EXERCISE - Only the lines from the one that includes "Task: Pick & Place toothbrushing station" through the last line below belong in the reply, copied exactly and without pictures.

── DATA SEGMENT ──

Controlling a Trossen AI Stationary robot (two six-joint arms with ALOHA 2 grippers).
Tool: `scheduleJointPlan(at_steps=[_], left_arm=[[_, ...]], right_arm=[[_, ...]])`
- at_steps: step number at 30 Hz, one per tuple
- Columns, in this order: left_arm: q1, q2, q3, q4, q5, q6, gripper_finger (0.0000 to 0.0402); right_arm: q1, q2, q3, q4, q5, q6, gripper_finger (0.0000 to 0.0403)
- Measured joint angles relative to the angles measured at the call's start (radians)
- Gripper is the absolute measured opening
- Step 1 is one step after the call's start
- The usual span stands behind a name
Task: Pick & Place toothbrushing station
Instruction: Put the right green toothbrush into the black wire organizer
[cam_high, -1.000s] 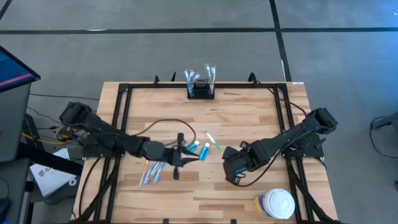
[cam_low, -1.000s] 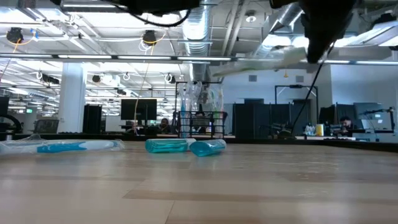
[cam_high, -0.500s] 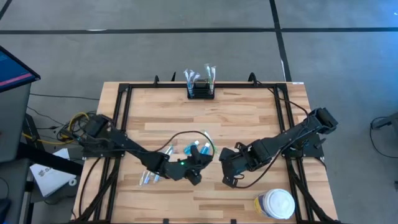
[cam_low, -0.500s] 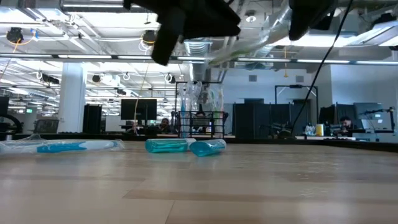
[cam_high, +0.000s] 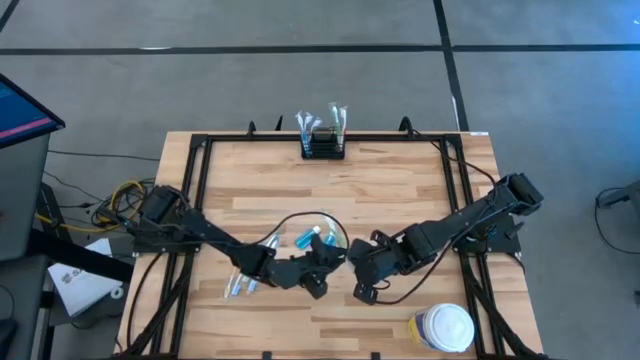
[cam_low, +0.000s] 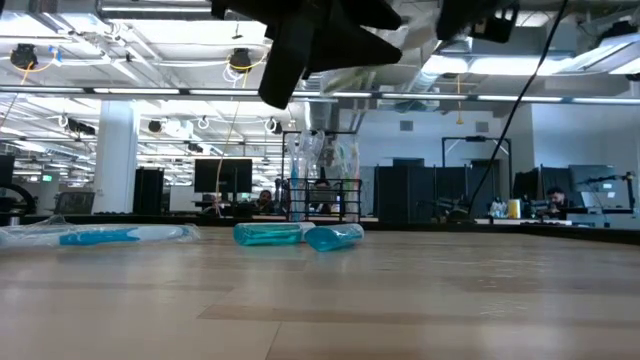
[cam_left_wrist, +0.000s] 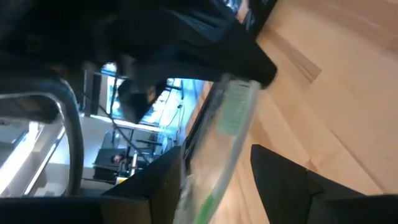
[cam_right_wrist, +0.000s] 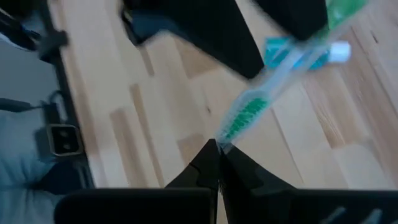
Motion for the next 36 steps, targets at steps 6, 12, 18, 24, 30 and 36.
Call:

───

EXERCISE RESULT -
Task: Pick & Place toothbrushing station
Instruction: Put the right green toothbrush into the black wire organizer
[cam_high, -1.000s] 
[cam_low, -1.000s] 
[cam_high, -0.500s] 
[cam_low, -0.500s] 
[cam_high, +0.000s] 
[cam_low, +0.000s] 
[cam_left_wrist, +0.000s] 
[cam_right_wrist, +0.000s] 
Motion for the next 36 steps, targets at steps 6, 12, 18, 24, 30 and 36.
Call:

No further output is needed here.